--- Instructions to follow ---
In the material below, find each line holding the string "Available" and copy it.

--- Supplied material ---
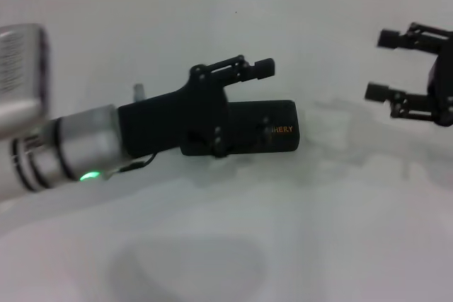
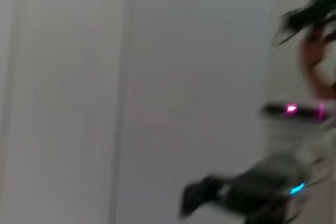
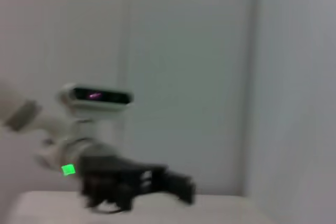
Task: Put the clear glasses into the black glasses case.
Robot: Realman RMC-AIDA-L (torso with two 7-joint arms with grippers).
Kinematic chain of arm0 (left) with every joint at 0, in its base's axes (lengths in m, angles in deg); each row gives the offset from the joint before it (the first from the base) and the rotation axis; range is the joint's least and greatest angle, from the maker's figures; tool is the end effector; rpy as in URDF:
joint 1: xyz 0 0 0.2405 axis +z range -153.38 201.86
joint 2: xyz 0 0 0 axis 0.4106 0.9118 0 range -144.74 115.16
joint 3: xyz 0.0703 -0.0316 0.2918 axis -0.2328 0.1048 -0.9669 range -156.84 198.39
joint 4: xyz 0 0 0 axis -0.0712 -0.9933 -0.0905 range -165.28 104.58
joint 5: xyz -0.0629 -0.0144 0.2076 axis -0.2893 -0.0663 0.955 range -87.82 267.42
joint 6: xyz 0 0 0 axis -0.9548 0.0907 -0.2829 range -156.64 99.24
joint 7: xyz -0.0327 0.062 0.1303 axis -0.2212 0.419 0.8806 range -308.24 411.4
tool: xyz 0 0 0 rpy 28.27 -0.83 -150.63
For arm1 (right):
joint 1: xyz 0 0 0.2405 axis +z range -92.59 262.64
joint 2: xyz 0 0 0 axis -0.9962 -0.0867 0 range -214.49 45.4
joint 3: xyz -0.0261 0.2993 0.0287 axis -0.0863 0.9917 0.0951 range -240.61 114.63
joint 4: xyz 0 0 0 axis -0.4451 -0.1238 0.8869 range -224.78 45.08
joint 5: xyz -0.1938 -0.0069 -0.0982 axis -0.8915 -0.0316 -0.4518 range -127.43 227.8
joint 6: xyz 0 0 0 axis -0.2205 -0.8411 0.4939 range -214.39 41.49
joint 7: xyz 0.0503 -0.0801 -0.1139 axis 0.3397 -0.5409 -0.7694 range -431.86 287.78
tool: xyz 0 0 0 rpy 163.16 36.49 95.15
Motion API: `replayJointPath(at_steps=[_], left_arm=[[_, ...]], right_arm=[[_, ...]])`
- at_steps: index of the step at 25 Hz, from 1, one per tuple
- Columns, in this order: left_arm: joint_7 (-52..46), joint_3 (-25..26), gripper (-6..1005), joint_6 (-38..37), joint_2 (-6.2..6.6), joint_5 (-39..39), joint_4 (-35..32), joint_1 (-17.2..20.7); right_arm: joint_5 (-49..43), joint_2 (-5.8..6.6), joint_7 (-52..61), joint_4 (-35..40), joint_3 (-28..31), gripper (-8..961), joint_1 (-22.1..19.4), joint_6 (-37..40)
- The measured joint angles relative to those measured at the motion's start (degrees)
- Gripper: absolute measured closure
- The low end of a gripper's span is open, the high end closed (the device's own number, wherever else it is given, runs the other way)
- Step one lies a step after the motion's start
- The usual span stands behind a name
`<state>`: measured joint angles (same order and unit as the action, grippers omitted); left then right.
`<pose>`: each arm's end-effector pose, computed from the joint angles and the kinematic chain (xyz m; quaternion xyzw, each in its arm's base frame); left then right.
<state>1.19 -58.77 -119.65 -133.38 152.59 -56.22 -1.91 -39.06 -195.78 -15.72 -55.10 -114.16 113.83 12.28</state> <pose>-0.2460 0.3168 -0.0713 -0.8933 -0.0488 -0.4314 0.1162 0.2761 0.3567 0.0332 -0.9254 -0.0260 0.3398 0.1659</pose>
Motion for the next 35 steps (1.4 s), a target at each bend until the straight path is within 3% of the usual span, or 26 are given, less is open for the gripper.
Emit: replayJointPath(at_steps=[5, 11, 14, 35], left_arm=[[0.0, 0.0, 258, -3.4, 1.23, 0.6, -5.3, 5.3], [0.3, 0.0, 157, -6.8, 2.29, 4.5, -5.2, 5.8], [0.4, 0.0, 106, -7.0, 2.31, 6.4, -5.2, 5.9], [1.4, 2.1, 106, -6.7, 2.01, 8.3, -4.9, 6.8]], right_arm=[[-6.1, 0.39, 1.2, 0.0, 0.0, 221, 2.8, 7.3], [-9.0, -0.8, 1.6, -0.1, 0.0, 221, 4.4, 8.6], [-9.5, -1.55, 1.5, 0.1, 0.0, 221, 4.5, 8.5], [-10.3, -3.96, -1.4, 0.0, -0.1, 221, 3.6, 6.5]])
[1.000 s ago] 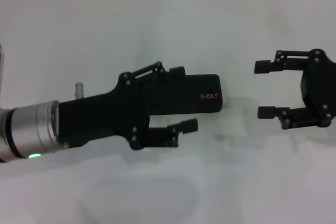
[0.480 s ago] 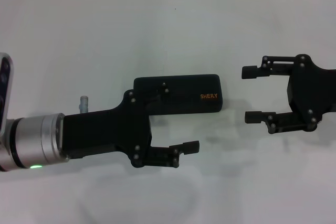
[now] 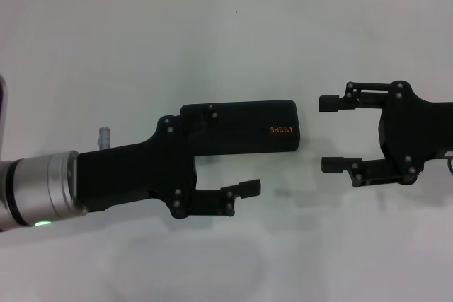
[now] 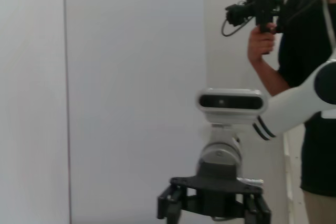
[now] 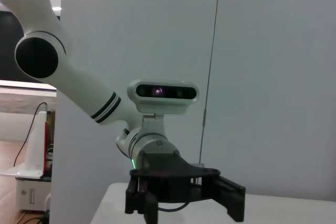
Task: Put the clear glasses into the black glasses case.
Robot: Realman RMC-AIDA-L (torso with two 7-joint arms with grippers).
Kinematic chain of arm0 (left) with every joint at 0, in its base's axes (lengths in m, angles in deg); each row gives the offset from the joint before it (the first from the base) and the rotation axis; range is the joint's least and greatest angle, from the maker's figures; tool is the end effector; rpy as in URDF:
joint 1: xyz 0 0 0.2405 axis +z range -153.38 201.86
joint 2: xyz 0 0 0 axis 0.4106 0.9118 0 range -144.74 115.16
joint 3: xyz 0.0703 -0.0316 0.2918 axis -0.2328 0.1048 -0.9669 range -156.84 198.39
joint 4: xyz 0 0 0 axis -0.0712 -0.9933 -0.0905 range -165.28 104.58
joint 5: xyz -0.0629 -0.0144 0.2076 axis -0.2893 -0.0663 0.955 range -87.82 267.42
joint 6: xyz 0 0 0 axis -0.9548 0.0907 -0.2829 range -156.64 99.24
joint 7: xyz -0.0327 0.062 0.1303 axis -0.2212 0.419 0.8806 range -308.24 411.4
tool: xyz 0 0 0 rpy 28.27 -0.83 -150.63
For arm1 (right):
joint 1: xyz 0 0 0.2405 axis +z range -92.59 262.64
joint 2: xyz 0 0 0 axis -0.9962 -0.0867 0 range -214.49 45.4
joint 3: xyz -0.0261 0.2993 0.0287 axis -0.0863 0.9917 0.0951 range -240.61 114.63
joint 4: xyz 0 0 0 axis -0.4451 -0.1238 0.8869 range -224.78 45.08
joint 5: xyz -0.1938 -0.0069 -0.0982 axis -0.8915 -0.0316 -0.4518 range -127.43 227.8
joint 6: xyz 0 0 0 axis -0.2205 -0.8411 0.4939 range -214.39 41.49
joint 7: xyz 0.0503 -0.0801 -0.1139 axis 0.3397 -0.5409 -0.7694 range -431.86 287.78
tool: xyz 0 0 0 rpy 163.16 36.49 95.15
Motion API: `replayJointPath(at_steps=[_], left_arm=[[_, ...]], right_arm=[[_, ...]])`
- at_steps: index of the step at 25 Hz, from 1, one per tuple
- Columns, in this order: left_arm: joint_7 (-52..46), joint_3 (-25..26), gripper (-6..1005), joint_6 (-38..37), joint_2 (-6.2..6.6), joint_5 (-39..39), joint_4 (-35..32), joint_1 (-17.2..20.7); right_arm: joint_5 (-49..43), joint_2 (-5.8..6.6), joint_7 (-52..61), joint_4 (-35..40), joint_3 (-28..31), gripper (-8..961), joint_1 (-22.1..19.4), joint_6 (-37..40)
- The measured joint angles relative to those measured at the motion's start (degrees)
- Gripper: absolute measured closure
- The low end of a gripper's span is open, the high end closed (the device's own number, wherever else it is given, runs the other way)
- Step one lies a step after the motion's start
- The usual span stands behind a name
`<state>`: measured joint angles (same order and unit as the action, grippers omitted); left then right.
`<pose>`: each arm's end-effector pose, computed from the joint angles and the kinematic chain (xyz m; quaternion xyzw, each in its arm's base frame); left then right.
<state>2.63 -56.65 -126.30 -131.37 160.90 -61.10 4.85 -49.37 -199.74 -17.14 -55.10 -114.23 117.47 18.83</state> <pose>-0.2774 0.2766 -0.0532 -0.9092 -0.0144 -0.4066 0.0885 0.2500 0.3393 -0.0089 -0.9402 -0.0689 0.3299 0.0490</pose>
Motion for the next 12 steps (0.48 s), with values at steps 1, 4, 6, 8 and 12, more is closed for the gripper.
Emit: replayJointPath(at_steps=[1, 4, 6, 8, 12], left_arm=[[0.0, 0.2, 106, 0.0, -0.02, 0.0, 0.0, 0.1], [0.0, 0.3, 106, 0.0, -0.05, 0.0, 0.0, 0.3], [0.0, 0.3, 106, 0.0, -0.05, 0.0, 0.0, 0.5], [0.0, 0.3, 106, 0.0, -0.03, 0.1, 0.2, 0.5], [0.0, 0.3, 106, -0.1, 0.08, 0.1, 0.3, 0.5]], right_arm=[[0.0, -0.03, -0.1, -0.1, 0.0, 221, 0.0, 0.0], [0.0, -0.09, -0.4, -0.3, 0.0, 221, 0.0, -0.3], [0.0, -0.11, -0.4, -0.3, 0.0, 221, 0.0, -0.6], [0.0, -0.13, -0.4, -0.4, 0.0, 221, 0.0, -1.0], [0.3, -0.33, -0.4, -0.6, 0.0, 221, -0.1, -1.8]])
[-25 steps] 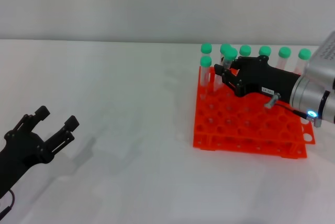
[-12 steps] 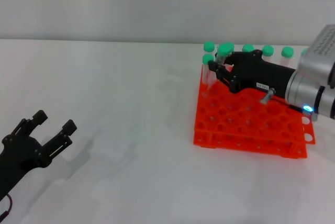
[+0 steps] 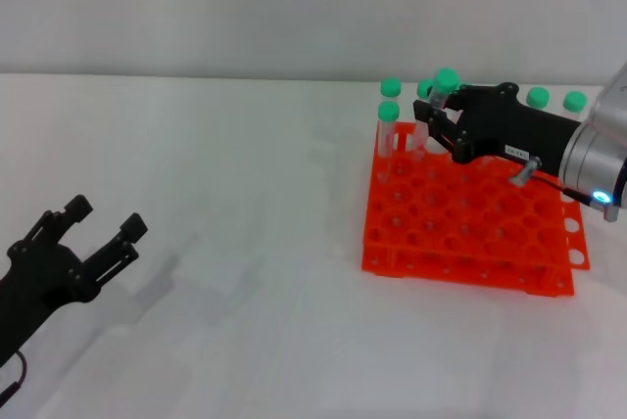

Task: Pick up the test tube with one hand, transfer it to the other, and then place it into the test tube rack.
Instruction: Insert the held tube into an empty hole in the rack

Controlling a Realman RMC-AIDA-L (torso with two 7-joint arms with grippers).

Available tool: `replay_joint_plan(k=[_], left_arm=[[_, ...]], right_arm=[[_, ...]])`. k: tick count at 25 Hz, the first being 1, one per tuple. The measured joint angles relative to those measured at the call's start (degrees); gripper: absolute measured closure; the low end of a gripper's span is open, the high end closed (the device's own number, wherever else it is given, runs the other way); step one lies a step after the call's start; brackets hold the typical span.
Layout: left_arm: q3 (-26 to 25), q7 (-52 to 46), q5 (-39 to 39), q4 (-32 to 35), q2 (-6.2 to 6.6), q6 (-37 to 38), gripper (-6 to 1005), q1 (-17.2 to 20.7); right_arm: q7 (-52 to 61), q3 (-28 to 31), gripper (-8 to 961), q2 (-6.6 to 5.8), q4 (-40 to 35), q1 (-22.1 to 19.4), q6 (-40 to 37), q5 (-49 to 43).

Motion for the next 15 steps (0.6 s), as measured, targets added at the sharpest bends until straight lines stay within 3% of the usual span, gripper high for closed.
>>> replay_joint_plan(k=[15], left_arm=[[0.0, -0.02, -0.16, 0.0, -0.11, -0.84, 106, -0.19]], right_arm=[[0.06, -0.56, 748, 0.53, 0.26, 1.83, 5.3, -2.47]])
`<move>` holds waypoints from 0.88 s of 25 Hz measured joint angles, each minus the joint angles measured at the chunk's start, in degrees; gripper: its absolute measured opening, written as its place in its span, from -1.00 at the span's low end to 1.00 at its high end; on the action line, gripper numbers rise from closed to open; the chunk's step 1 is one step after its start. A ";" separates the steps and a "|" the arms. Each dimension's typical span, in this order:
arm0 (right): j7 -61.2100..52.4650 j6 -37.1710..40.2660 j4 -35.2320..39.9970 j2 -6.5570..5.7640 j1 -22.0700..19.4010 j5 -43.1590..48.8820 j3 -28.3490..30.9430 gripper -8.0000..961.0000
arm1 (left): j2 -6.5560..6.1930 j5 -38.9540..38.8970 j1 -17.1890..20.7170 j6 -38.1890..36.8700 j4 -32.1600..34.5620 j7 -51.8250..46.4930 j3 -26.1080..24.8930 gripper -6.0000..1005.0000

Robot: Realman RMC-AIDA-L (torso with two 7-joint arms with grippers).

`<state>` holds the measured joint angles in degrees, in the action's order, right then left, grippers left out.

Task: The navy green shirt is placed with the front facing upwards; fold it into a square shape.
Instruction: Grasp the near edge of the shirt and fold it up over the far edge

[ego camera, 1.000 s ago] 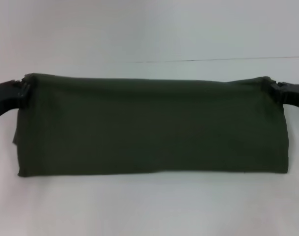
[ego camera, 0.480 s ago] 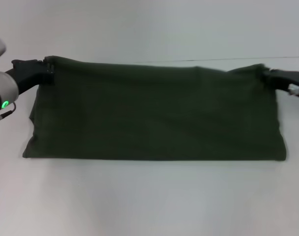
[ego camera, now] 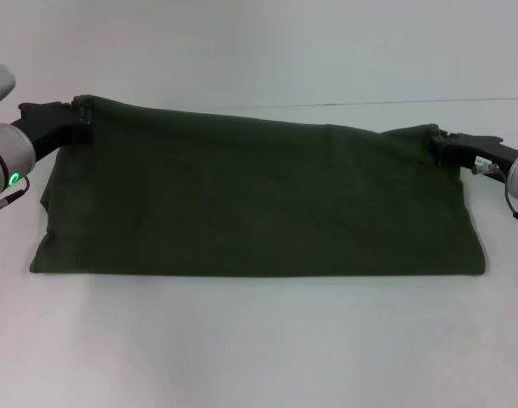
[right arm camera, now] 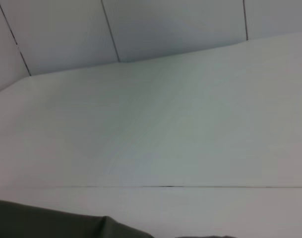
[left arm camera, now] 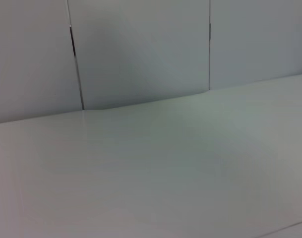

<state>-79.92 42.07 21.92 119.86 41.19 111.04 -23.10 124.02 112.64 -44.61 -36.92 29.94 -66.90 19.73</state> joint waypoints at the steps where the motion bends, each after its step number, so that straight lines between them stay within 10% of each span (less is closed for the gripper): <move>1: 0.08 0.08 0.07 -0.02 -0.09 -0.37 -0.01 -0.80 | 0.00 -0.88 0.16 0.00 -0.16 -0.11 -0.12 -0.91; 8: 0.28 0.43 0.57 -0.23 -0.62 -1.44 -0.02 -0.51 | 0.04 -5.02 1.19 -0.40 -0.56 0.08 -0.07 -0.86; 22: -1.40 7.41 6.32 -0.24 -5.64 -1.92 0.47 0.68 | 0.05 -8.48 3.05 -3.87 -0.04 -0.43 -0.62 0.49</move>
<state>-81.32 49.48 28.25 119.62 35.55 109.12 -22.63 124.07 104.16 -41.56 -40.80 29.90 -67.32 19.11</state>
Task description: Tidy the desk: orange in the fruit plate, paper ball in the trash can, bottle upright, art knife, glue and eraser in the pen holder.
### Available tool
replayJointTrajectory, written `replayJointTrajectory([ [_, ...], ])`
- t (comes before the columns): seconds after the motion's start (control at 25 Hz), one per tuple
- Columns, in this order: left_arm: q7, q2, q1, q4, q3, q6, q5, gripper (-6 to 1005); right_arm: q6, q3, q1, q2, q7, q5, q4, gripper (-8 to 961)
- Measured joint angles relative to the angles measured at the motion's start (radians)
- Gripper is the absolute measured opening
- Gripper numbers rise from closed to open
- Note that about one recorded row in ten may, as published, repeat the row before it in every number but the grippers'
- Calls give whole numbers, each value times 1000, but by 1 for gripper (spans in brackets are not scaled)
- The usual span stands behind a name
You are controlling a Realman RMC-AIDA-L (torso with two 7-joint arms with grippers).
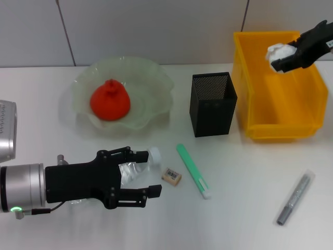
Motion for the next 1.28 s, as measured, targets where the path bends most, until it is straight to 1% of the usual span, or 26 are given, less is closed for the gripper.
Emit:
replayJointTrajectory([
  [0.08, 0, 0, -1, 0, 0, -3, 0, 832, 68, 3, -7, -1, 4, 3, 45, 615],
  [0.24, -2, 0, -7, 0, 0, -5, -1, 830, 182, 0, -24, 6, 8, 24, 103, 627],
  [0.56, -2, 0, -16, 0, 0, -19, -2, 827, 296, -4, -48, 10, 2, 89, 152, 651],
  [0.64, -2, 0, -18, 0, 0, -19, -2, 827, 318, -4, -63, 11, -4, 134, 153, 657],
  [0.68, -2, 0, -18, 0, 0, -19, -2, 826, 331, -4, -73, 11, -12, 168, 152, 685],
  [0.76, -2, 0, -18, 0, 0, -19, -2, 826, 358, 0, -103, 13, -52, 276, 151, 742],
  [0.84, -1, 0, -19, 0, 0, -19, -2, 825, 382, 4, -146, 14, -130, 451, 155, 799],
  [0.88, -1, -1, -20, 0, 0, -19, -2, 824, 389, 5, -167, 15, -169, 529, 160, 799],
  [1.0, -1, -2, -21, 0, 0, -19, -1, 823, 367, -1, -234, 18, -339, 843, 210, 798],
  [1.08, -1, -6, -24, 0, 0, -19, -1, 823, 300, -3, -273, 17, -455, 1013, 271, 798],
  [1.16, -1, -9, -24, 0, 0, -19, -1, 822, 206, -1, -301, 16, -551, 1131, 343, 798],
  [1.28, 0, -11, -25, 0, 0, -20, -1, 821, 71, 4, -322, 5, -637, 1199, 447, 799],
])
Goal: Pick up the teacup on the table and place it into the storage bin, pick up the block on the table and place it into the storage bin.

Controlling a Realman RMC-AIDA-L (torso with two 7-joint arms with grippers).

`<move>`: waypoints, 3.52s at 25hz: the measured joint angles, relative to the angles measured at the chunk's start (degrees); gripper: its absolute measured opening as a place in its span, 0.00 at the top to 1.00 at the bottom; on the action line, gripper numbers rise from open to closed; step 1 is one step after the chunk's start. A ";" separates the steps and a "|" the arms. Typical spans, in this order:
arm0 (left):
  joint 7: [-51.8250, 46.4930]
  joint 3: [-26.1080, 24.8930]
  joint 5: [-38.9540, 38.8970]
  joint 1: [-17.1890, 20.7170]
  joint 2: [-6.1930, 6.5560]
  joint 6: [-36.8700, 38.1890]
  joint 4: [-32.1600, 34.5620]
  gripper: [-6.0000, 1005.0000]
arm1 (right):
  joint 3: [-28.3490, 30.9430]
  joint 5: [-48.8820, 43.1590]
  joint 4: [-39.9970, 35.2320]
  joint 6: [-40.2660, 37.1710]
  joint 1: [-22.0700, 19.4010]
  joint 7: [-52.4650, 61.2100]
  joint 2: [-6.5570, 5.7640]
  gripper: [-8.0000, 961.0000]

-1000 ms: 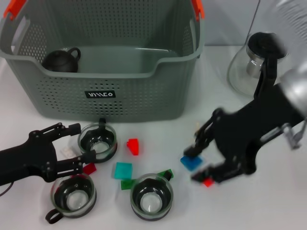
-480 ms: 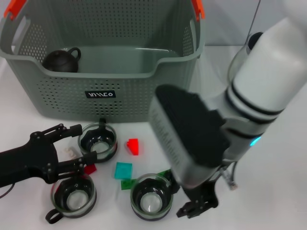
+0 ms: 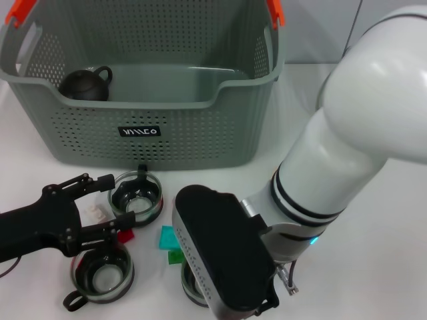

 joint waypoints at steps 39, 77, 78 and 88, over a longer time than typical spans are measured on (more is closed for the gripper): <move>0.00 0.00 -0.10 0.47 -0.18 0.20 0.00 0.18 | 4.95 -0.86 -5.35 -1.04 -4.15 2.48 -0.81 0.94; -0.06 -1.29 -0.81 0.50 -0.60 0.95 -0.23 0.18 | 41.58 1.05 41.35 41.05 25.77 14.50 -0.53 0.94; -0.06 -1.30 -0.81 0.50 -0.68 0.95 -0.25 0.18 | 39.92 2.00 43.83 43.55 26.36 14.42 -0.49 0.94; 0.00 -1.32 -0.79 0.55 -0.90 0.97 -0.68 0.18 | 33.12 8.00 52.61 52.06 26.98 14.38 -0.37 0.94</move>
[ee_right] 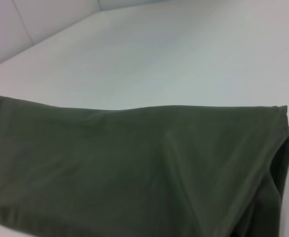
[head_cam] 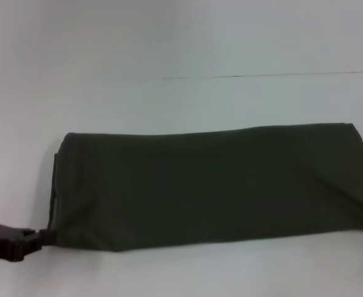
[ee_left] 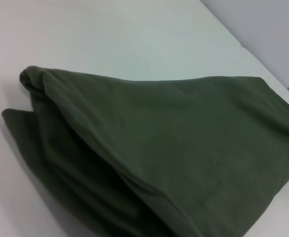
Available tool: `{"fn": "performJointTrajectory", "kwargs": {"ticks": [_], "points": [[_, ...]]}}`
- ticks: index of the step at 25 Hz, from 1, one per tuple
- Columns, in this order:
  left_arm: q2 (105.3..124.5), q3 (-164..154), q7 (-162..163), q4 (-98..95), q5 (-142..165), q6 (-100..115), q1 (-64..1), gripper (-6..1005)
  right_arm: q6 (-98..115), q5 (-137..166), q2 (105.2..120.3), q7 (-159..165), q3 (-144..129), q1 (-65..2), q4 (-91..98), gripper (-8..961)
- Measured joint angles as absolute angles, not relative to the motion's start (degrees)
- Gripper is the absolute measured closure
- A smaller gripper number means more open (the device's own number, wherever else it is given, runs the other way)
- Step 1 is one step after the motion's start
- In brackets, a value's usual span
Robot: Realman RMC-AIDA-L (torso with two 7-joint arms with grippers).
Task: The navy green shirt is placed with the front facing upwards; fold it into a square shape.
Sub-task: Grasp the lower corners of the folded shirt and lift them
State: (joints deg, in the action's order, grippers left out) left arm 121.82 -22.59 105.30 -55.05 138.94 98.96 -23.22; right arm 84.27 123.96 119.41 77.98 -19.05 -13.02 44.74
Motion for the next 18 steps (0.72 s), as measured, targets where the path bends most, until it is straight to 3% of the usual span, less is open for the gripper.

--- Answer box ---
Available tool: `replay_joint_plan(k=[_], left_arm=[[_, ...]], right_arm=[[_, ...]])`. k: tick count at 25 Hz, the first being 1, one per tuple. The measured joint angles relative to those measured at the call's start (degrees); gripper: absolute measured closure; the low end of a gripper's span is open, the high end closed (the device's own number, wherever else it is given, runs the other way); step one lies a step after the call's start; brackets hold the typical span.
### Available tool
Available tool: `{"fn": "performJointTrajectory", "kwargs": {"ticks": [_], "points": [[_, ...]]}}`

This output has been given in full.